We have to thank the administration players Broder named -- George Bush, James Baker, Dick Cheney, Brent Scowcroft and Colin Powell -- for such policy triumphs as the invasion of Panama, one of the most egregious cases of big-stick diplomacy in modern times, which accomplished a short-term goal at the expense of our long-term national interest in Central America.

These are the national security wizards who had to be dragged kicking and screaming to the realization that the Cold War was really over and that the Soviet military threat that had buttered their ideological bread for so long had evaporated (Cheney still shows signs that he doesn't believe it).

Many of these men showed their wisdom in the Iran-contra affair, in the invasion of Grenada, in backing Saddam Hussein throughout the Iran-Iraq war and in prolonging the miseries of Nicaragua and El Salvador.

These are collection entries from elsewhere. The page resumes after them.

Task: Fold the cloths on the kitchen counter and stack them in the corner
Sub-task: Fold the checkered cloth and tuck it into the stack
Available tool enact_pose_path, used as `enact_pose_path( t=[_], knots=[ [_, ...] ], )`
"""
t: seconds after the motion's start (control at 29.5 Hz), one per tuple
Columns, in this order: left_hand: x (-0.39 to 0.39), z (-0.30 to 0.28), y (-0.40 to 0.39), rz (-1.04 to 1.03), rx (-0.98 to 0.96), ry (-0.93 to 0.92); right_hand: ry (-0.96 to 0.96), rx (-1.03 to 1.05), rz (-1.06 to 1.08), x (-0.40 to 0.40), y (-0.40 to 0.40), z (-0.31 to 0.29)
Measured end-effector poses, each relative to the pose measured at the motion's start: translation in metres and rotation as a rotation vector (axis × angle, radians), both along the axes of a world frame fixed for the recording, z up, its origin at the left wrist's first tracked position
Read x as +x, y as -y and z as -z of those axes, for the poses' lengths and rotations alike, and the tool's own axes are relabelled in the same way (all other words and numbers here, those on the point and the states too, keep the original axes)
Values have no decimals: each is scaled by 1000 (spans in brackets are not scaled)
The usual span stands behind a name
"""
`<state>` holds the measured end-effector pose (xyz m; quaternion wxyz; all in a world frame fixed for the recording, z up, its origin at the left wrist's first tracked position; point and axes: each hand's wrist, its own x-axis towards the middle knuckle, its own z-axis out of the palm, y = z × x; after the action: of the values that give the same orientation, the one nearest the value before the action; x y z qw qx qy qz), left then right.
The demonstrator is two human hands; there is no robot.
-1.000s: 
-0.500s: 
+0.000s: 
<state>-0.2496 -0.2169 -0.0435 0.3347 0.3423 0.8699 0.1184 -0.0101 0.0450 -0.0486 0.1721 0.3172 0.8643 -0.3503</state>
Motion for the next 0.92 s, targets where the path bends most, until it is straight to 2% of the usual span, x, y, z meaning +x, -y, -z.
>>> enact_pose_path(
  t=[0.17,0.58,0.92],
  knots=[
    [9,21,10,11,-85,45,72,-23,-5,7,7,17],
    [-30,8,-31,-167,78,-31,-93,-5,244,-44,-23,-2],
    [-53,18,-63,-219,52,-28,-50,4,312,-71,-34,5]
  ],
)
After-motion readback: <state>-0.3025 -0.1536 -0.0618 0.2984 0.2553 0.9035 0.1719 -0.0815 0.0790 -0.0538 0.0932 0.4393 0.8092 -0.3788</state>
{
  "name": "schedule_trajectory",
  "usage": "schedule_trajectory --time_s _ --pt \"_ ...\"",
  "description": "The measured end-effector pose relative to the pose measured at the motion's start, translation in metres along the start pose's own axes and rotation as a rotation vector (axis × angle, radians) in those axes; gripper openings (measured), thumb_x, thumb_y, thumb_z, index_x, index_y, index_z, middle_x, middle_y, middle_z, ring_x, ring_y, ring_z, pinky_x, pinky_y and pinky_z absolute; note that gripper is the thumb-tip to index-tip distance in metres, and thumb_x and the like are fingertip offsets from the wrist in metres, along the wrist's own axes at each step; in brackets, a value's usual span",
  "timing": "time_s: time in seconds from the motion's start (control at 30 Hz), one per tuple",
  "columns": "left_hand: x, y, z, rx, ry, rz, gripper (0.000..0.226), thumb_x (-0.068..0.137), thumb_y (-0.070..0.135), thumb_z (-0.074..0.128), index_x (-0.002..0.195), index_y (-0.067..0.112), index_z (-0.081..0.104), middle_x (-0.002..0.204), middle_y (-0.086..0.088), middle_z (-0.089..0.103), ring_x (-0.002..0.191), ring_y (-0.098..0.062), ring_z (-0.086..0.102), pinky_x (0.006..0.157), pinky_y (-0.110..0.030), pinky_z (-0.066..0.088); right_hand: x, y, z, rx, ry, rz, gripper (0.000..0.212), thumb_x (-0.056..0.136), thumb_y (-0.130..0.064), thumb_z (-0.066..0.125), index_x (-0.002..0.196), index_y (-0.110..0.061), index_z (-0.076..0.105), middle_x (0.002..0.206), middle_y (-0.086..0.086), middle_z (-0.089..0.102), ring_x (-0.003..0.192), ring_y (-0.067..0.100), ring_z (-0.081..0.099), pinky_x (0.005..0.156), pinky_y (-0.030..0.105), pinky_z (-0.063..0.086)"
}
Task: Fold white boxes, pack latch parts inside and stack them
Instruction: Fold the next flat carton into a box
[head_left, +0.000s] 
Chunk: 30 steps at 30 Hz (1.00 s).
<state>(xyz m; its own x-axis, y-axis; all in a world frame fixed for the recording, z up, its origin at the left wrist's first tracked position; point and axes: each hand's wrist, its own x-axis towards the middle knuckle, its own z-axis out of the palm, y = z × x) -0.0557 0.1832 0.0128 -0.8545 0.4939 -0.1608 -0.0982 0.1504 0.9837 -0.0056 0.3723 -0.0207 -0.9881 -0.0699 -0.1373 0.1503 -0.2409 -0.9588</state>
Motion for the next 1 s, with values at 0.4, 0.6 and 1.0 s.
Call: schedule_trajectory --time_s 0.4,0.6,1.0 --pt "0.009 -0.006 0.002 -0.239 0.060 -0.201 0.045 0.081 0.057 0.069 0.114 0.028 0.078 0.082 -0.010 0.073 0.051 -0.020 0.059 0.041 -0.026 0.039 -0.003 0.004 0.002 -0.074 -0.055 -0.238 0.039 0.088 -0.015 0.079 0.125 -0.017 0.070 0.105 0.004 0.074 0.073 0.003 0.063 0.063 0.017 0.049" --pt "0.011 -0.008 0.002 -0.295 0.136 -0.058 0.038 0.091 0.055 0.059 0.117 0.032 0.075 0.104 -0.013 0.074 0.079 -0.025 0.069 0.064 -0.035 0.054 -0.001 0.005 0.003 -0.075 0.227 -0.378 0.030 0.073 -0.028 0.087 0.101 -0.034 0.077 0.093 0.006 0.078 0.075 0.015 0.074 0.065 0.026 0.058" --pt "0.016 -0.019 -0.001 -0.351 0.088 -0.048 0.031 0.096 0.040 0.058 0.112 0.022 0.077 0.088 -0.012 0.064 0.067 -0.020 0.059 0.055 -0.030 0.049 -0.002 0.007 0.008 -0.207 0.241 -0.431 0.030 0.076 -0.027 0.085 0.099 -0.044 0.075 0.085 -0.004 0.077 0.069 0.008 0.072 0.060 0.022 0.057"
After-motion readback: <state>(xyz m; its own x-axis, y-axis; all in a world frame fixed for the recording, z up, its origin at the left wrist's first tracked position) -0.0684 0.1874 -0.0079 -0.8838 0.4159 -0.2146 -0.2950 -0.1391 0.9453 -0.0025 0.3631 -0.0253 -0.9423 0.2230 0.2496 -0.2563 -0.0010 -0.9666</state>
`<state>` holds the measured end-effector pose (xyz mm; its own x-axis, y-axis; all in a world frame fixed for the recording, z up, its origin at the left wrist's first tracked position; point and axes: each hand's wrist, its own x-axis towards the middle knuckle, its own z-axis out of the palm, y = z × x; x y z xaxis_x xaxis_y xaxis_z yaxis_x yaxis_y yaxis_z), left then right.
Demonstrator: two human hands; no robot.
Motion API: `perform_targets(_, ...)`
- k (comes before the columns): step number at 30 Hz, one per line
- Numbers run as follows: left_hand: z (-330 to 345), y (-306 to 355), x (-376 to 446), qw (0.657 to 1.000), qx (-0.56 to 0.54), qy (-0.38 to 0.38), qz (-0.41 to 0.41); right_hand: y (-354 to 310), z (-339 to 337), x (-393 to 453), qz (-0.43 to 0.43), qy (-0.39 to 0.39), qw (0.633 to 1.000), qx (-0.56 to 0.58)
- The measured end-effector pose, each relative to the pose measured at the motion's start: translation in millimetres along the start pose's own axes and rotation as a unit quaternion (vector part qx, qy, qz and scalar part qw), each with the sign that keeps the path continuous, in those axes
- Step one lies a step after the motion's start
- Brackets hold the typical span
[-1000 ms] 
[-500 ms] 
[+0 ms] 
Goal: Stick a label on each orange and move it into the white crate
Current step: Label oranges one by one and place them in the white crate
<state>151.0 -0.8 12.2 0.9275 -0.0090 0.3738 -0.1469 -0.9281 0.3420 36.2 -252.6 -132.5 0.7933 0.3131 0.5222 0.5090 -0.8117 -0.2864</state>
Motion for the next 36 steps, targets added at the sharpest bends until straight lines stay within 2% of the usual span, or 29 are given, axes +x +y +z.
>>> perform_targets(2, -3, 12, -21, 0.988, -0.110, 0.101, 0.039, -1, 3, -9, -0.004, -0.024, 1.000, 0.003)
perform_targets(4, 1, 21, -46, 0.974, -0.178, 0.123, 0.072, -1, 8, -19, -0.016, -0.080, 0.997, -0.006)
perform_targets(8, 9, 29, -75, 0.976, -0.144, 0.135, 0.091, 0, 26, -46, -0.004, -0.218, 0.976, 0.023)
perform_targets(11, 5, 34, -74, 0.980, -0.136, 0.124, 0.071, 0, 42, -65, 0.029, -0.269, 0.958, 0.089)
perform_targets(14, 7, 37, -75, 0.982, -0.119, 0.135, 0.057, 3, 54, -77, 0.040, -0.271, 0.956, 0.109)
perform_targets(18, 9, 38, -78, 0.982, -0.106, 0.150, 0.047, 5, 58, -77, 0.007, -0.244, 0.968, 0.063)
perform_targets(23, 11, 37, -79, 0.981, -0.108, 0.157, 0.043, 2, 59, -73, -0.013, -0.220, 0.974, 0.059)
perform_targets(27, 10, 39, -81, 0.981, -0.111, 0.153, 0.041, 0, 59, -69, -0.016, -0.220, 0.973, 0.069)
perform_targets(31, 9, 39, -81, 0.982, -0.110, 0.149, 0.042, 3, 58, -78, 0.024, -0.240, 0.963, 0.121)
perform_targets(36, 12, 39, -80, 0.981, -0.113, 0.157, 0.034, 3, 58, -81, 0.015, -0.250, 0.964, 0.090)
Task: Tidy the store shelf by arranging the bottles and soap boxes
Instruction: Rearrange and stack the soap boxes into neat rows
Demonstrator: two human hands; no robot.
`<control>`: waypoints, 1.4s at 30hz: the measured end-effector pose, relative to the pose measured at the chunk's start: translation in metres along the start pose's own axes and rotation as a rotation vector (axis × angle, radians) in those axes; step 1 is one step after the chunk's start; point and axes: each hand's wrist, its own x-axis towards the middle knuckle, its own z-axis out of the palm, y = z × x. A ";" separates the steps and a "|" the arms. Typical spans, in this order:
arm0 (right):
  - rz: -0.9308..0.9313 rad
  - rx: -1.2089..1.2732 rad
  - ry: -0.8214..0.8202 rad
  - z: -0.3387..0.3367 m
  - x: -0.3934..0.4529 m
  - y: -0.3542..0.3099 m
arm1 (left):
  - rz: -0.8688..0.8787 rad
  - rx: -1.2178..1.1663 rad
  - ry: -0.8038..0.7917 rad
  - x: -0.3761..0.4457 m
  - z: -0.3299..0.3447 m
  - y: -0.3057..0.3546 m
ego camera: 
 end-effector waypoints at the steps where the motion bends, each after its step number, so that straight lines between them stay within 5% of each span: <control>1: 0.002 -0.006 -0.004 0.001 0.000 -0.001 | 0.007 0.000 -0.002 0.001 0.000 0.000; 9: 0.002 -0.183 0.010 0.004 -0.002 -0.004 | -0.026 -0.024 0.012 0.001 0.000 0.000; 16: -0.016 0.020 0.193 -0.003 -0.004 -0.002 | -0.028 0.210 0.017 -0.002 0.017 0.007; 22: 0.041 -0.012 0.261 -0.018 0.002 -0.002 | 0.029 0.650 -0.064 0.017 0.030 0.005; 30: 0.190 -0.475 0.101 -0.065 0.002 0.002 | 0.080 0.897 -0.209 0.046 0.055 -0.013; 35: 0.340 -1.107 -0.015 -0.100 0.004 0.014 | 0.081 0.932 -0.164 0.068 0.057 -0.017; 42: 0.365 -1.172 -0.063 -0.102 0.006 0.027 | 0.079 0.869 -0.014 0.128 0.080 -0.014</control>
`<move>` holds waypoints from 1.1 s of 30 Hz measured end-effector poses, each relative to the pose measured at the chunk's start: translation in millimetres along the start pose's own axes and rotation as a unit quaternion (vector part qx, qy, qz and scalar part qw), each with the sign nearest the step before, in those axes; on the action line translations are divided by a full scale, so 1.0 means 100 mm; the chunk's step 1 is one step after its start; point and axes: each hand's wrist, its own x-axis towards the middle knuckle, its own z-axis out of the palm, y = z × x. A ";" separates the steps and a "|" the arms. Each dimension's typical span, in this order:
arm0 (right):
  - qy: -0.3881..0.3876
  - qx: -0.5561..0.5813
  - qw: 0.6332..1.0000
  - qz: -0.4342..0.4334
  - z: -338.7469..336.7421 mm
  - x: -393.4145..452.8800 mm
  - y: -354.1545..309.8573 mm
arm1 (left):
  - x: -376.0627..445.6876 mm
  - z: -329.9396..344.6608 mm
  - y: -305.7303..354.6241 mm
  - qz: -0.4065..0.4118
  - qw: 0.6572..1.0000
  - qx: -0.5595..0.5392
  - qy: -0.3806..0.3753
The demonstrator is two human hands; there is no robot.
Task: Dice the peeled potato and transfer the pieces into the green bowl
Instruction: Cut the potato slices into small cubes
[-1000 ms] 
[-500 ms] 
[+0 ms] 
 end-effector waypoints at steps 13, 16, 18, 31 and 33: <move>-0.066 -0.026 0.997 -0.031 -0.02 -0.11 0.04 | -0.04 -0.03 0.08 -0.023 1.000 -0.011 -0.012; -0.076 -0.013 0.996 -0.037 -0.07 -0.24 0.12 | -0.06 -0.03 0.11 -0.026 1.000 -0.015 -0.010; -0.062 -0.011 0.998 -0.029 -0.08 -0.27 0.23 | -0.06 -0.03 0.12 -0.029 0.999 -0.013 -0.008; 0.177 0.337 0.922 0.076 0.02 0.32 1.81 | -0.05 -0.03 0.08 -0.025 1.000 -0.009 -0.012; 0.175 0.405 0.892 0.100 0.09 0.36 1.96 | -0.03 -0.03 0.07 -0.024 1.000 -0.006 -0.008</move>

In short, Broder's list was saturated with men who see a military solution before a diplomatic one and share a global political view that claims an American right to dominate other countries and regions when they can get away with it.

These are tough, hairy-chested guys who prefer force to resolving conflict by peaceful means and scorn alliances they can't control. The result of their advice would be a foregone conclusion. If Bush wants war, he's consulting the right people.

My list, in contrast to Broder's, would include people with a broader perspective on America's place in the world, people like Jimmy Carter, whose efforts to achieve the Camp David Accords stand as a shining example of successful negotiation to bring about a peaceful resolution of a seemingly intractable confrontation; George Ball, who dared tell Lyndon Johnson he was on the wrong track in Vietnam; Paul Warnke, the gifted arms negotiator; Rep. Patricia Schroeder (D-Colo.), who combines an expertise on military matters with a compassionate heart; Sens. John Kerry (D-Mass.) and Robert Kerrey (D-Neb.), who have seen war up close and recognize it as a last-resort option; wise observers of the international arena like Harvard's Stanley Hoffman; experts on negotiation like Roger Fisher; a distinguished jurist like retired Supreme Court Justice William Brennan; and George Kennan, a wise elder statesman.

I would keep Senate Majority Leader George Mitchell (D-Maine) and House Speaker Thomas Foley (D-Wash.) on the team, for they are able to recognize and adapt to unpleasant realities.

Such a group would have the experience, balance, sense of humanity and humility that most of Broder's retread cold warriors lack. -- Thomas A. Halsted

The writer is a former director of public affairs for the U.S. Arms Control and Disarmament Agency.